「遥かなるルネサンス」展に出品されている作品を紹介します。
ブロンズィーノ(アーニョロ・ディ・コジモ・トーリ)
《ビア・デ・メディチの肖像》
1542年頃 油彩、板 64 x 48 cm
フィレンツェ、ウフィツィ美術館
Antonio Quattrone, Firenze
トスカーナ大公コジモ一世の長女として知られる《ビア・デ・メディチの肖像》です。彼女は、コジモ1世が正妻エレオノーラ・ディ・トレドと結婚する前に、フィレンツェの貴婦人との間に生まれた子といわれています。異母兄弟とともに宮廷で大切に育てられましたが、1542年1月にわずか5歳もしくは6歳で亡くなりました。首から下げた大ぶりのチェーンの先には父コジモ一世の横顔が彫られたメダル。婚外子であってもメディチ家の一員として認められていたことを示しています。
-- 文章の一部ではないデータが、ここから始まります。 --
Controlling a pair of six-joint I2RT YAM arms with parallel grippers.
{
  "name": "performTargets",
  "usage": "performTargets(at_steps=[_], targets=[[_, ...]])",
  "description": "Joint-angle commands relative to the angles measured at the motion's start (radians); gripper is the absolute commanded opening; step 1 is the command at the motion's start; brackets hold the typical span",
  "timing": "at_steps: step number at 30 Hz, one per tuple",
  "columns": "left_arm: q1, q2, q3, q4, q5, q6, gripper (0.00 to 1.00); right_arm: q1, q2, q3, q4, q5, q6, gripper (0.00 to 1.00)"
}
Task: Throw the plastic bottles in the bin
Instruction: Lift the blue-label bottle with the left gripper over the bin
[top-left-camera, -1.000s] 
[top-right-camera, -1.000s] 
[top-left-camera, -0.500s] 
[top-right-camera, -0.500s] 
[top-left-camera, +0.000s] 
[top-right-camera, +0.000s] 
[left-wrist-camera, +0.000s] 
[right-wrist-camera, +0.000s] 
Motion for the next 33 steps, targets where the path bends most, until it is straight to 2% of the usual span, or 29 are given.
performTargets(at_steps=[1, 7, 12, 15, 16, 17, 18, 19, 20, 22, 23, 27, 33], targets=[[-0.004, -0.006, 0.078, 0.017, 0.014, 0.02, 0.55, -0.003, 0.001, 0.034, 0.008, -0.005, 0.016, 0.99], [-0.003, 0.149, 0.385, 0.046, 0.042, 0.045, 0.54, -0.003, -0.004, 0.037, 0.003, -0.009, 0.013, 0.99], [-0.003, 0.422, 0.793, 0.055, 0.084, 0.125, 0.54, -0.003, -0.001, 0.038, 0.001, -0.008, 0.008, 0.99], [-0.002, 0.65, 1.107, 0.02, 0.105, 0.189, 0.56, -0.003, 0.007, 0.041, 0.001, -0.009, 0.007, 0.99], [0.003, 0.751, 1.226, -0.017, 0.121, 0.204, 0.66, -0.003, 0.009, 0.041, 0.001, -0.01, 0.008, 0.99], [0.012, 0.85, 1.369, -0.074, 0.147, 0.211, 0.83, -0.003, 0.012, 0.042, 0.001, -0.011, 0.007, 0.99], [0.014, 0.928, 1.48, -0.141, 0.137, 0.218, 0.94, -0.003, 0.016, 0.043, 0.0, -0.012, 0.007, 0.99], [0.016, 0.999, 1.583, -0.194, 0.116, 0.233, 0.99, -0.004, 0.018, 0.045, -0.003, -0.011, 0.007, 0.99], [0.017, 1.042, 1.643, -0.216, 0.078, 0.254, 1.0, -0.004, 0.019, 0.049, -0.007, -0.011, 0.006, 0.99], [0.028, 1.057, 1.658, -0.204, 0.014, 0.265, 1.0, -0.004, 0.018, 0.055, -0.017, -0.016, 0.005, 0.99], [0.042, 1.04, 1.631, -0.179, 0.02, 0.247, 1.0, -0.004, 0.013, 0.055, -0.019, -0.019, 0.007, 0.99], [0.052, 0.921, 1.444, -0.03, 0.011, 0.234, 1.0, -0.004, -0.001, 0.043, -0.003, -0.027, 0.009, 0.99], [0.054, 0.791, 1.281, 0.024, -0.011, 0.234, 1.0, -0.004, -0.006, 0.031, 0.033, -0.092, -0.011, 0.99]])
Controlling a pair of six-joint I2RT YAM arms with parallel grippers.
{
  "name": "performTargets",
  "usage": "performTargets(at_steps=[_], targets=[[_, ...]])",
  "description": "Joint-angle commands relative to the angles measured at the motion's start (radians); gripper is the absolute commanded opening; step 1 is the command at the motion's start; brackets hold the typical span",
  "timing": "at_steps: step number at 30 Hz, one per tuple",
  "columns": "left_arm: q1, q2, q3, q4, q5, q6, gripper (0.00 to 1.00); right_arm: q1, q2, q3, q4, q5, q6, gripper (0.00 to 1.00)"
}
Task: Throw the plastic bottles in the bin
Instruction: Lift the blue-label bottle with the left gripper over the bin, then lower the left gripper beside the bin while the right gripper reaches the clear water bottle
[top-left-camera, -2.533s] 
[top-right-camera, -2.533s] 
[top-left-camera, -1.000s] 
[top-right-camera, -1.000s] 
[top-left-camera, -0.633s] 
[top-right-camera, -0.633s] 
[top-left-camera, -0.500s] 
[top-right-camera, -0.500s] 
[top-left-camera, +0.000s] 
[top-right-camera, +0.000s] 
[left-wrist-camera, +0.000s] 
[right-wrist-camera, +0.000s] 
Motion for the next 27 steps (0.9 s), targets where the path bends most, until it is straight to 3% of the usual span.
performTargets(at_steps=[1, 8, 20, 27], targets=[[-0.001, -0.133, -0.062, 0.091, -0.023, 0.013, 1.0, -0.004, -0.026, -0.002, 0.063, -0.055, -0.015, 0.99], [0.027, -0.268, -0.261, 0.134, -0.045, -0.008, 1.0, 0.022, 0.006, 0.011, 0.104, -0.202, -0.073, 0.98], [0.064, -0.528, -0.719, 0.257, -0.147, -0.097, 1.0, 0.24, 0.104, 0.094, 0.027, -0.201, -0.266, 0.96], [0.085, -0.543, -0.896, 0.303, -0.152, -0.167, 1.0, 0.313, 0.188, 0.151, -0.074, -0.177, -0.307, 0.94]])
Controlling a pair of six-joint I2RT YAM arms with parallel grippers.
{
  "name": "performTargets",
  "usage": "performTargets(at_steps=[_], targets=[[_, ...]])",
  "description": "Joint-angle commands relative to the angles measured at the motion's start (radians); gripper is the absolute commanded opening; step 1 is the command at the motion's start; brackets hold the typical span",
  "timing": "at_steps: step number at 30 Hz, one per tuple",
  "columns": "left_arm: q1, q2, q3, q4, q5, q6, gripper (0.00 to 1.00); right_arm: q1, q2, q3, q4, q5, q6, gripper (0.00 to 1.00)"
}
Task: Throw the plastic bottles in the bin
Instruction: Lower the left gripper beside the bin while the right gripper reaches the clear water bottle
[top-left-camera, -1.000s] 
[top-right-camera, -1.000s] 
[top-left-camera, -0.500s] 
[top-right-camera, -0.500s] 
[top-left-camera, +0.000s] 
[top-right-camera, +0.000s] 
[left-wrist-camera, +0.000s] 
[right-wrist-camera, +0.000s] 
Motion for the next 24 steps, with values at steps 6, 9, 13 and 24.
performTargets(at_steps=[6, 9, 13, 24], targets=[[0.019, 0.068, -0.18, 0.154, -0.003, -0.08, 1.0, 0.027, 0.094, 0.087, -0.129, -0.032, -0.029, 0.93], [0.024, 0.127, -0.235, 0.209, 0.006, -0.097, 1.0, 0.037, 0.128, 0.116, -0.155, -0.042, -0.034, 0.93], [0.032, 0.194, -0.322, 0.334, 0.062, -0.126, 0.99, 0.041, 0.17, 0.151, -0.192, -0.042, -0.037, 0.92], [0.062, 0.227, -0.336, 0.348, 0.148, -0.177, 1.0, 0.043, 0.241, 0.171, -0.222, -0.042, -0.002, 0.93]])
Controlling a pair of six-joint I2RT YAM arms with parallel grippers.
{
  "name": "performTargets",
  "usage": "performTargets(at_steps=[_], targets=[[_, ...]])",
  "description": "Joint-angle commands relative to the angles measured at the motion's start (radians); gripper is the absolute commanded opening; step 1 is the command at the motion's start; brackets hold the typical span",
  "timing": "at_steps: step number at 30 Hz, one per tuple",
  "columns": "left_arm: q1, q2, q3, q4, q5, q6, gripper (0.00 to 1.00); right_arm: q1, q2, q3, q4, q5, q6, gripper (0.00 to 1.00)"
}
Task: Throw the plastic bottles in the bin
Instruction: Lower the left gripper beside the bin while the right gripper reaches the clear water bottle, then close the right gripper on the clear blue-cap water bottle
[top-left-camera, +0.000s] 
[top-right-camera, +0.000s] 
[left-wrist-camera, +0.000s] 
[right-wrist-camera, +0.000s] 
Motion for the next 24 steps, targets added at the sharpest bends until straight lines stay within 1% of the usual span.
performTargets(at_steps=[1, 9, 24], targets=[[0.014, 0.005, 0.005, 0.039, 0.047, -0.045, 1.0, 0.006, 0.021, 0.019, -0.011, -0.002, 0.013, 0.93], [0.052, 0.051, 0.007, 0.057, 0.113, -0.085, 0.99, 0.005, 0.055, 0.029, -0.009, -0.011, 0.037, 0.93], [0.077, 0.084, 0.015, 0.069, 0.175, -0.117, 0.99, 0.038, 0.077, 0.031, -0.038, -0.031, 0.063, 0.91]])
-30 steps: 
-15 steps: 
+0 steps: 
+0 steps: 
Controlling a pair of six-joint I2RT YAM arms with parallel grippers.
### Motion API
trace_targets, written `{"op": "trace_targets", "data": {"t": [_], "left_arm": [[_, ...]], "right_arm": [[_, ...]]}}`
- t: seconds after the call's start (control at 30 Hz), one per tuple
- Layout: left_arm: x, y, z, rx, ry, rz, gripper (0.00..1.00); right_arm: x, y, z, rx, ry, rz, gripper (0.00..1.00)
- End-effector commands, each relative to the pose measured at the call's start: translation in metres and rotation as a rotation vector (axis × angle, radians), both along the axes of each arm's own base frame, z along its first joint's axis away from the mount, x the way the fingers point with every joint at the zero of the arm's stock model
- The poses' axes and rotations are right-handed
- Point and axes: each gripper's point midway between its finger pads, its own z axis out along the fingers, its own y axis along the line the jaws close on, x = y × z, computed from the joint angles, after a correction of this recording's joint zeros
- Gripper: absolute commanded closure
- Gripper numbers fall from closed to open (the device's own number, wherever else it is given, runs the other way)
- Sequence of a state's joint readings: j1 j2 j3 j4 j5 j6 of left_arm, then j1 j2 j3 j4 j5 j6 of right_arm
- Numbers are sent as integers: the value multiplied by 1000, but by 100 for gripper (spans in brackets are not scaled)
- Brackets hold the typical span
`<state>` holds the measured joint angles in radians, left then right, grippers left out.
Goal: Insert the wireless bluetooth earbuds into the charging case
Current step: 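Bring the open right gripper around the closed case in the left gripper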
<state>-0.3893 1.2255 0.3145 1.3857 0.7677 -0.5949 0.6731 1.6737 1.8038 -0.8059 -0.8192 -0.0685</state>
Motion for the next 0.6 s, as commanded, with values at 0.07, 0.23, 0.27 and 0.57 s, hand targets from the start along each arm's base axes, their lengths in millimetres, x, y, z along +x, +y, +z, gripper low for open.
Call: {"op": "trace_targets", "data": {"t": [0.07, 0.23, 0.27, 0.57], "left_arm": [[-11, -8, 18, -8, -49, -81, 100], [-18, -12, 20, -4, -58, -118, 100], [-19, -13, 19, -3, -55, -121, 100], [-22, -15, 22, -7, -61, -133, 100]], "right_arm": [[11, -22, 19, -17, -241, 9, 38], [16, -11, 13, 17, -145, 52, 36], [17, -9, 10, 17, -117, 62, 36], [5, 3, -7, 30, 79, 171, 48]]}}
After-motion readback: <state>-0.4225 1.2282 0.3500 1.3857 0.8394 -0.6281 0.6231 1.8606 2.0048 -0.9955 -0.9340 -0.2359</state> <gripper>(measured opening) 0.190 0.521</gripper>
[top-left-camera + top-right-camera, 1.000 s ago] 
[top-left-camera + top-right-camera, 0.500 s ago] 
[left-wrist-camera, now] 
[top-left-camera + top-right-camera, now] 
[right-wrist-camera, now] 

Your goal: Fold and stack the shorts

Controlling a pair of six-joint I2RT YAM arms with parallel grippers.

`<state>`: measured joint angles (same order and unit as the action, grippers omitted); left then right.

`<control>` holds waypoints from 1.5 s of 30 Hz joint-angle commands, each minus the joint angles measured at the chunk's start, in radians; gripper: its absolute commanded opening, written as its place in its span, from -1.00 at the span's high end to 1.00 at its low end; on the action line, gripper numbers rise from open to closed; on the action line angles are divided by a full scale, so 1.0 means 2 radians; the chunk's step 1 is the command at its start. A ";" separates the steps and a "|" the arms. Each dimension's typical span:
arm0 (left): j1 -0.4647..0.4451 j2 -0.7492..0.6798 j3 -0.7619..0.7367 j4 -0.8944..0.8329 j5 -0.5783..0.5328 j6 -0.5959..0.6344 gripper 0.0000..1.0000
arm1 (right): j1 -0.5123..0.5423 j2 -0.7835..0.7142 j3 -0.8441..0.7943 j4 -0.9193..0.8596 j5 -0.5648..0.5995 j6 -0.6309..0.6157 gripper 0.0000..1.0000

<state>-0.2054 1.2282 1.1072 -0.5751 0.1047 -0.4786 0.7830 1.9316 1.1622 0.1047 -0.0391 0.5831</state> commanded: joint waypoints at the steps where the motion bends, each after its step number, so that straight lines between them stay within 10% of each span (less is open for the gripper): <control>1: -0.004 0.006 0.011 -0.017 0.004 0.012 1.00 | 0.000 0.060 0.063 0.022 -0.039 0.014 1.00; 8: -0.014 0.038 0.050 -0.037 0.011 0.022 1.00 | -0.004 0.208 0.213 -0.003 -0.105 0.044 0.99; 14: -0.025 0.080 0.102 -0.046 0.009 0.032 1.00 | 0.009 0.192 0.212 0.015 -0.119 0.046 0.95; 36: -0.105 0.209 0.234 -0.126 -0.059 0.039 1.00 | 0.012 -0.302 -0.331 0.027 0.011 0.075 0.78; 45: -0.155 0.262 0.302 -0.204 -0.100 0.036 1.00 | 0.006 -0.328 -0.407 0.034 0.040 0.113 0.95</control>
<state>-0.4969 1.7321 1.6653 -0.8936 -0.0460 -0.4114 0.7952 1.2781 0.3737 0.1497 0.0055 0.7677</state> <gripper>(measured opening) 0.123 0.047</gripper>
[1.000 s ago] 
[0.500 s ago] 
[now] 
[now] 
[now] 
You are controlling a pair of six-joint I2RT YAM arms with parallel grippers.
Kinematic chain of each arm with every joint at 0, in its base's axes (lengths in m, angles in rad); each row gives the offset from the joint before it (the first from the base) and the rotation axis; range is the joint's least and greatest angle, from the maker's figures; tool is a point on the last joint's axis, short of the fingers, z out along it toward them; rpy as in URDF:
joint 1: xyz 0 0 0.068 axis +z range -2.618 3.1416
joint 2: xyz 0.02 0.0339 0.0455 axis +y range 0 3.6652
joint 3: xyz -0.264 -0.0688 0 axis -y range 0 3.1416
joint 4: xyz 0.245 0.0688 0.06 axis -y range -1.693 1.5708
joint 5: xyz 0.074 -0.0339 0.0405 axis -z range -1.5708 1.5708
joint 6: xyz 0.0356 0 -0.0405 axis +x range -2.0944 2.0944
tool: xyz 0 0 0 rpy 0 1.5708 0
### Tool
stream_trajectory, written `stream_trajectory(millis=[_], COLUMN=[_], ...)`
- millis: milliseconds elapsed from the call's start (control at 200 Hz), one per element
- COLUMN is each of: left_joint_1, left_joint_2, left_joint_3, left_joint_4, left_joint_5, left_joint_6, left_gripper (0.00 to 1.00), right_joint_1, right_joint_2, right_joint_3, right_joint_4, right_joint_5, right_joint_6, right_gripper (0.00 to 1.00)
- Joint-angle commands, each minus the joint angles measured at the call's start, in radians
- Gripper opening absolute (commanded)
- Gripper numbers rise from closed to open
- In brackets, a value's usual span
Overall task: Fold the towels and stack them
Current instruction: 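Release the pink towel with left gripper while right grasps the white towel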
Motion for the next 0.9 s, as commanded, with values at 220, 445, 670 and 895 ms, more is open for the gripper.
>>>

ビアの死をとても悲しんだコジモ1世は、娘の思い出としてこの絵を描かせ、ヴェッキオ宮殿に飾らせました。絵が描かれてから約40年後、フィレンツェを少年使節が訪れます。彼らは当時のメディチ家当主フランチェスコ1世の住居だったヴェッキオ宮殿に数日間滞在し、いろいろな場所を見学しています。おそらくその時、少年たちは、日本人としてはじめてこの絵を見たにちがいありません。
この絵の作者は、1540年代にフィレンツェ公の肖像画家として活躍したアーニョロ・ブロンズィーノ。ブロンズィーノの画業のなかで、最も成功を収めた作品であると同時に、最も悲哀に満ちた作品の一つです。
メディチ家の至宝であるこの絵は、これまでイタリア国内はおろかフィレンツェ市を出ることもほとんどありませんでしたが、ウフィツィ美術館の協力と、作品を保護する特別な装置の開発で、今回初めて日本で展示することができました。